The Bybit hack was archetypal spotted by onchain sleuth ZachXBT, who warned platforms and exchanges to blacklist addresses associated with the hack.

Soon thereafter, Bybit co-founder and CEO Ben Zhou confirmed the exploit and began providing updates and accusation connected the breach.

A post-mortem from Chainalysis initially stated that Lazarus executed phishing attacks to entree the exchange’s funds, but the investigation was aboriginal updated to study that the hackers gained power of a Safe developer’s machine alternatively than compromising Bybit’s systems.

The attackers managed to “reroute” immoderate 401,000 ETH, worthy $1.14 cardinal astatine the clip of the exploit, and determination it done a web of intermediary wallets.

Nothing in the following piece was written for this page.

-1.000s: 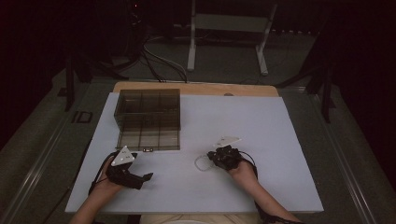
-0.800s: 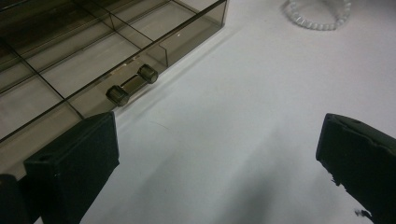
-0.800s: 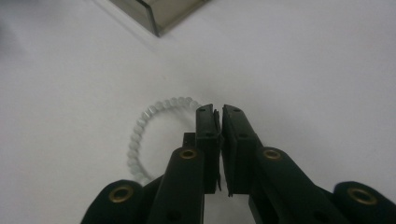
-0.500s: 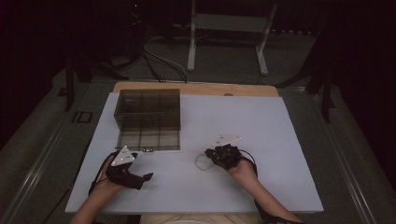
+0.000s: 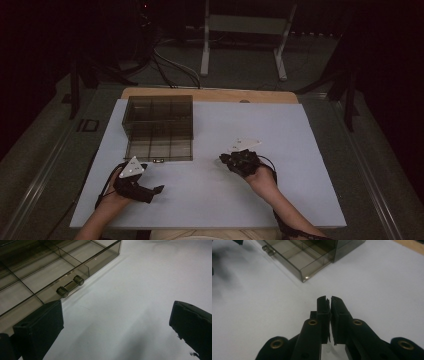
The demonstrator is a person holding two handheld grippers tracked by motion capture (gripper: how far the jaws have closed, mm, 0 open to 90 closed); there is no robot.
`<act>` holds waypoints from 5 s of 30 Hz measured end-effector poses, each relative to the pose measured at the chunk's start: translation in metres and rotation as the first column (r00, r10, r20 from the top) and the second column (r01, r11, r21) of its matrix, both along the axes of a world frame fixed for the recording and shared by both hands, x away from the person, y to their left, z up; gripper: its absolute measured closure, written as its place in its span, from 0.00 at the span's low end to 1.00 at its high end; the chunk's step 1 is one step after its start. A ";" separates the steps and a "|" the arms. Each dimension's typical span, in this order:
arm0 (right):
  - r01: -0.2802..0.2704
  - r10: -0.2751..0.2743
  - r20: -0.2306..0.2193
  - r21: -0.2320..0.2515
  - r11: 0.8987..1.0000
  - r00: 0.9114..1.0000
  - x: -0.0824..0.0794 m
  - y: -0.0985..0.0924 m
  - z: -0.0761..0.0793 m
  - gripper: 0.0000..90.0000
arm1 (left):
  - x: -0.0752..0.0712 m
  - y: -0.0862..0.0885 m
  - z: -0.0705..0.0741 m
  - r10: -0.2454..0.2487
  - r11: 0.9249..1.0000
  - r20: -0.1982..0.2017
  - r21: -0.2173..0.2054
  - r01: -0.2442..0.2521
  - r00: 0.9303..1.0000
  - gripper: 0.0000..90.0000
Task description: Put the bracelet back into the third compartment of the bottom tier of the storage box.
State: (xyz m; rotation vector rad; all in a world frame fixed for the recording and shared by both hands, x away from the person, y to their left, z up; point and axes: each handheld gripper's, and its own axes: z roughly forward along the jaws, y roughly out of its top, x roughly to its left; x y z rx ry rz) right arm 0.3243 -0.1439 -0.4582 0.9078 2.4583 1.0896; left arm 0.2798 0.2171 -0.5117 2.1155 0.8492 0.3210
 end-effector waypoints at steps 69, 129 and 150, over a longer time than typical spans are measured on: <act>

The analyzable web of wallets, swaps and crosschain transfers the hackers person utilized to obscure the funds. Source: Chainalysis

Feb. 21: Bybit assures wallets are safe, Ethena solvency 

The speech was speedy to guarantee users that its remaining wallets were safe, announcing conscionable minutes aft Zhou confirmed the exploit that “all different Bybit acold wallets stay afloat secure. All lawsuit funds are safe, and our operations proceed arsenic accustomed without immoderate disruption.”

A fewer hours aft the hack, lawsuit withdrawals remained open. Zhou stated successful a Q&A session that the speech had approved and processed 70% of withdrawal requests astatine that time. 

Decentralized concern level Ethena told users that its yield-bearing stablecoin, USDe, was inactive solvent aft the hack. The level reportedly had $30 cardinal of vulnerability to fiscal derivatives connected Bybit but was capable to offset losses via its reserve fund. 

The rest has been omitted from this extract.